> **TASK DETAILS**: Return the listing below unchanged, except that the pictures are dropped.

> **DATASET EXCERPT**:
· · · ·
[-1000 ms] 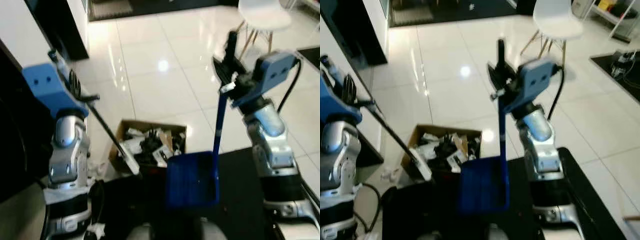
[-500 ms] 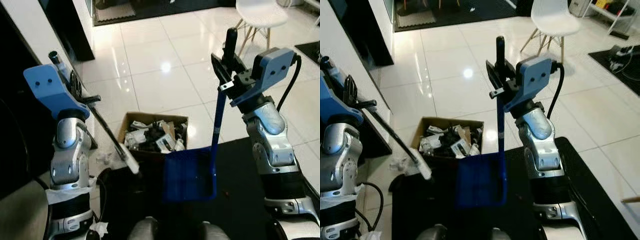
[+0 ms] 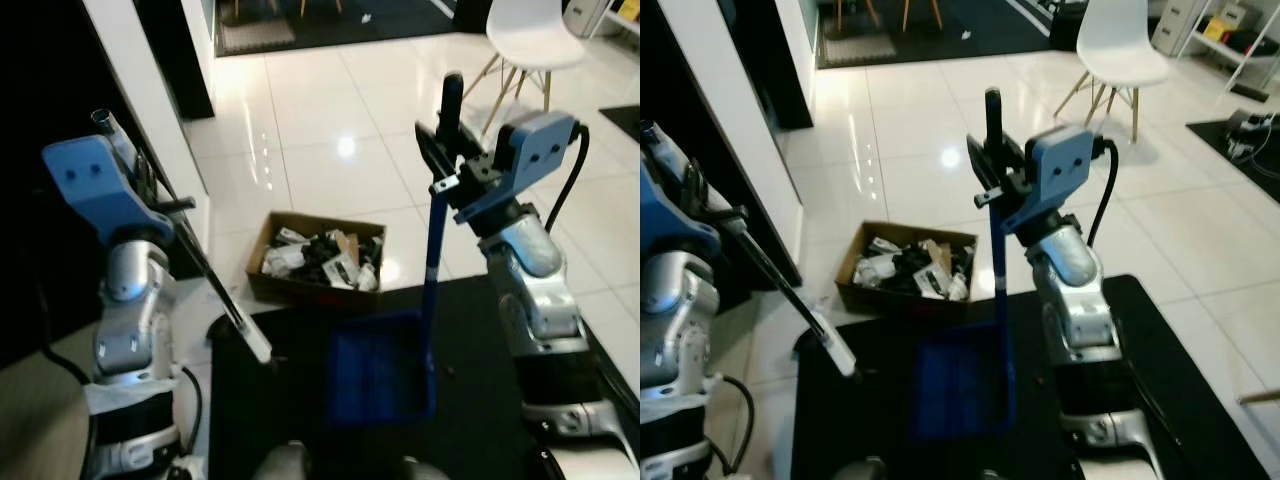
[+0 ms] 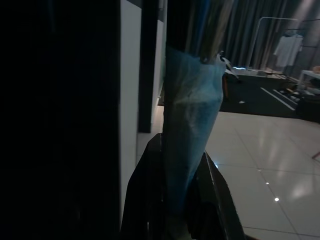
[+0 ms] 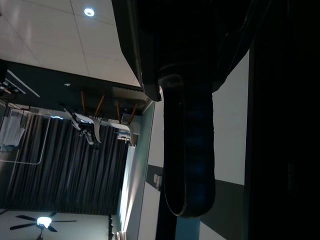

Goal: Sweep floor

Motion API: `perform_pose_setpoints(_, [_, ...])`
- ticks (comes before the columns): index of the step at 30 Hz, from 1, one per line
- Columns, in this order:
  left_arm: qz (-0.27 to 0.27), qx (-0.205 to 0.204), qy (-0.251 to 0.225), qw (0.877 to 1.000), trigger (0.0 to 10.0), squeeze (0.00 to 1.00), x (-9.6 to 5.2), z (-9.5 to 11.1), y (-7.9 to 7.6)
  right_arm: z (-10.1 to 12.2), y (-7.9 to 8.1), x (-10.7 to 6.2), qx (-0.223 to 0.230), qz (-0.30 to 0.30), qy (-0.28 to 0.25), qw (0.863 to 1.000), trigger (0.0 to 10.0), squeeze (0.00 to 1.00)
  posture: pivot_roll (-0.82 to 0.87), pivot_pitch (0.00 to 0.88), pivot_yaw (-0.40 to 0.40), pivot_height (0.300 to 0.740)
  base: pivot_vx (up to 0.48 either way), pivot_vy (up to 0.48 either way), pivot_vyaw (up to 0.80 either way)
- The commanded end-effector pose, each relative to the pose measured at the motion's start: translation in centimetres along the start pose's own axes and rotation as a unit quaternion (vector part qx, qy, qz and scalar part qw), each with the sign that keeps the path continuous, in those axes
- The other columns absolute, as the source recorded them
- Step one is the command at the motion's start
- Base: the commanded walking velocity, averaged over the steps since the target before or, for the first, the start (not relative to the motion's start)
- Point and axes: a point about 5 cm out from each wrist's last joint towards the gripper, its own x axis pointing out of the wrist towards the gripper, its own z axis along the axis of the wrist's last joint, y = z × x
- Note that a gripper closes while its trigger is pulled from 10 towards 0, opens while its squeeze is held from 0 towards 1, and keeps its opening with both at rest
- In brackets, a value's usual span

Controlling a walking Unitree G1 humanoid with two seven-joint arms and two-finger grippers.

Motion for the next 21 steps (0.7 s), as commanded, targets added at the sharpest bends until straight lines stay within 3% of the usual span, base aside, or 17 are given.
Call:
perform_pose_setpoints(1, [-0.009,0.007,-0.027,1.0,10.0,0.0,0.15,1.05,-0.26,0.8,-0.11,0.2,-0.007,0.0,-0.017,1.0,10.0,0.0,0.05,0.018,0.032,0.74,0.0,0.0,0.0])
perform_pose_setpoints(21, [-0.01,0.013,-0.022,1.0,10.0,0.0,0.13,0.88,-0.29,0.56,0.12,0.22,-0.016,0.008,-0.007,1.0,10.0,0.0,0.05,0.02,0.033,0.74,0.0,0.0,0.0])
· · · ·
> **TASK SOLUTION**:
[-1000 ms] 
[-500 ms] 
[+0 ms] 
[+0 ms] 
[+0 ms] 

Goal: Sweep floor

Motion API: `perform_pose_setpoints(_, [_, ...])`
- ticks (comes before the columns): index of the step at 30 Hz, from 1, one per line
- Columns, in this order:
  left_arm: qz (-0.27 to 0.27), qx (-0.205 to 0.204), qy (-0.251 to 0.225), qw (0.877 to 1.000), trigger (0.0 to 10.0), squeeze (0.00 to 1.00), x (-9.6 to 5.2), z (-9.5 to 11.1), y (-7.9 to 7.6)
  right_arm: z (-10.1 to 12.2), y (-7.9 to 8.1), x (-10.7 to 6.2), qx (-0.223 to 0.230), qz (-0.30 to 0.30), qy (-0.28 to 0.25), qw (0.863 to 1.000), trigger (0.0 to 10.0), squeeze (0.00 to 1.00)
  posture: pivot_roll (-0.82 to 0.87), pivot_pitch (0.00 to 0.88), pivot_yaw (-0.40 to 0.40), pivot_height (0.300 to 0.740)
  base: pivot_vx (up to 0.48 either way), pivot_vy (up to 0.48 either way), pivot_vyaw (up to 0.80 either way)
- The commanded end-effector pose, each relative to the pose measured at the motion's start: translation in centimetres along the start pose's own axes and rotation as a unit quaternion (vector part qx, qy, qz and scalar part qw), each with the sign that keeps the path continuous, in those axes
- The other columns absolute, as the source recorded them
- Step one is the command at the motion's start
- Base: the commanded walking velocity, averaged over the steps since the target before or, for the first, the start (not relative to the motion's start)
- Point and axes: a point about 5 cm out from each wrist's last joint towards the gripper, its own x axis pointing out of the wrist towards the gripper, its own z axis along the axis of the wrist's last joint, y = z × x
- Note that a gripper closes while its trigger is pulled from 10 towards 0, opens while its squeeze is held from 0 towards 1, and keeps its opening with both at rest
- In brackets, a value's usual span

Controlling a walking Unitree G1 humanoid with two seven-joint arms and two-finger grippers.

Motion for the next 21 steps (0.7 s), as commanded, targets added at the sharpest bends until straight lines stay within 3% of the usual span, base aside, or 17 are given.
Call:
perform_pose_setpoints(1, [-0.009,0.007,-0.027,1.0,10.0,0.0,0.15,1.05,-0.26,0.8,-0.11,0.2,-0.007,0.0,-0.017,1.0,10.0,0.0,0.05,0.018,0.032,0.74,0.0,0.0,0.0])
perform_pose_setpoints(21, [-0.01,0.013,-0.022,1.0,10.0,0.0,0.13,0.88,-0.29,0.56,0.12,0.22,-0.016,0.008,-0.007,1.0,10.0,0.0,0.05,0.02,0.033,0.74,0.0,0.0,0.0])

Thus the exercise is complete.